→ ABOUT THIS TASK
What you return must match the data below exactly, minus any pictures.

→ THE DATA
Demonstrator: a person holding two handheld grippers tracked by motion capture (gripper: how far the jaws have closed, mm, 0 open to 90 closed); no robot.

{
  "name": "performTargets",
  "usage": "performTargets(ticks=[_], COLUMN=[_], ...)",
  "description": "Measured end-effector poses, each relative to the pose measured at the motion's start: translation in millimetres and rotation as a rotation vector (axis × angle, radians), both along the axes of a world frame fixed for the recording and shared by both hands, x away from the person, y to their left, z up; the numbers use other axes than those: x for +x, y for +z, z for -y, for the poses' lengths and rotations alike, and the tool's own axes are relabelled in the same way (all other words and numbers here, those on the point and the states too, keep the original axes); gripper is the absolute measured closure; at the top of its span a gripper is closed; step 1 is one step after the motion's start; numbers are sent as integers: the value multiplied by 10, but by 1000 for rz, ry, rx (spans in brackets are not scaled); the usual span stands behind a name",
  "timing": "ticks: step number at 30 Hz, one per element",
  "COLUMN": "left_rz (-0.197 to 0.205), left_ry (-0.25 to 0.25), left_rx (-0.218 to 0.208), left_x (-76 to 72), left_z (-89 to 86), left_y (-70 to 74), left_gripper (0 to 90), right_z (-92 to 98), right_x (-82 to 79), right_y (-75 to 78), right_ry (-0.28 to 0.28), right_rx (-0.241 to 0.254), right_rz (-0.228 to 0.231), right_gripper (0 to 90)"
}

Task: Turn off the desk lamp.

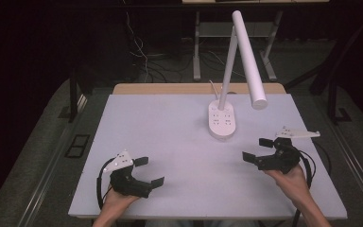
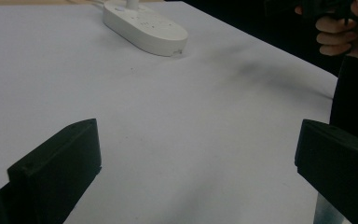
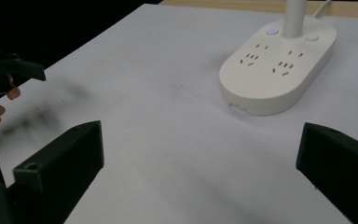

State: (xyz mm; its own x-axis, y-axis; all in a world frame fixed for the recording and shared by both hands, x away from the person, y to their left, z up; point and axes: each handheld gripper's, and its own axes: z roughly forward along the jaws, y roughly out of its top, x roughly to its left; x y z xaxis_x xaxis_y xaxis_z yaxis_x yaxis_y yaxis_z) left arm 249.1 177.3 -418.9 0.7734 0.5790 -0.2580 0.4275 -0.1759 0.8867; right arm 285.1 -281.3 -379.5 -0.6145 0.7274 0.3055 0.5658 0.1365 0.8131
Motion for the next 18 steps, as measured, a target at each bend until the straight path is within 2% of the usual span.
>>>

→ ANSWER SPACE
Demonstrator: a person holding two handheld grippers tracked by motion capture (gripper: how far the jaws have closed, mm, 0 open to 90 closed); no robot.

{
  "name": "performTargets",
  "usage": "performTargets(ticks=[_], COLUMN=[_], ...)",
  "description": "Measured end-effector poses, each relative to the pose measured at the motion's start: translation in millimetres and rotation as a rotation vector (axis × angle, radians), both along the axes of a world frame fixed for the recording and shared by both hands, x away from the person, y to their left, z up; the numbers use other axes than those: x for +x, y for +z, z for -y, for the poses' lengths and rotations alike, and the tool's own axes are relabelled in the same way (all other words and numbers here, those on the point and the states too, keep the original axes); gripper is the absolute measured closure; at the top of its span a gripper is closed; step 1 is one step after the motion's start; numbers are sent as integers: the value multiplied by 10, but by 1000 for rz, ry, rx (spans in brackets are not scaled); the usual span stands behind a name",
  "timing": "ticks: step number at 30 Hz, one per element",
  "COLUMN": "left_rz (-0.197 to 0.205), left_ry (-0.25 to 0.25), left_rx (-0.218 to 0.208), left_x (-76 to 72), left_z (-89 to 86), left_y (-70 to 74), left_gripper (0 to 90), right_z (-92 to 98), right_x (-82 to 79), right_y (-75 to 78), right_ry (-0.28 to 0.28), right_rx (-0.241 to 0.254), right_rz (-0.228 to 0.231), right_gripper (0 to 90)"
}

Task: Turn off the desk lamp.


State: (xyz mm; its own x-axis, y-axis; all in a world frame fixed for the recording and shared by both hands, x away from the person, y to their left, z up; point and axes: each handheld gripper's, and its own axes: z roughly forward along the jaws, y roughly out of its top, x roughly to its left; x y z xaxis_x xaxis_y xaxis_z yaxis_x yaxis_y yaxis_z) left arm 249.1 177.3 -418.9 0.7734 0.5790 -0.2580 0.4275 -0.1759 0.8867; right arm 285.1 -281.3 -379.5 -0.6145 0.7274 0.3055 0.5658 0.1365 0.8131
Motion for the next 18 steps, as measured, a target at each bend until the straight path is within 2% of the usual span.
>>>

No additional output will be generated.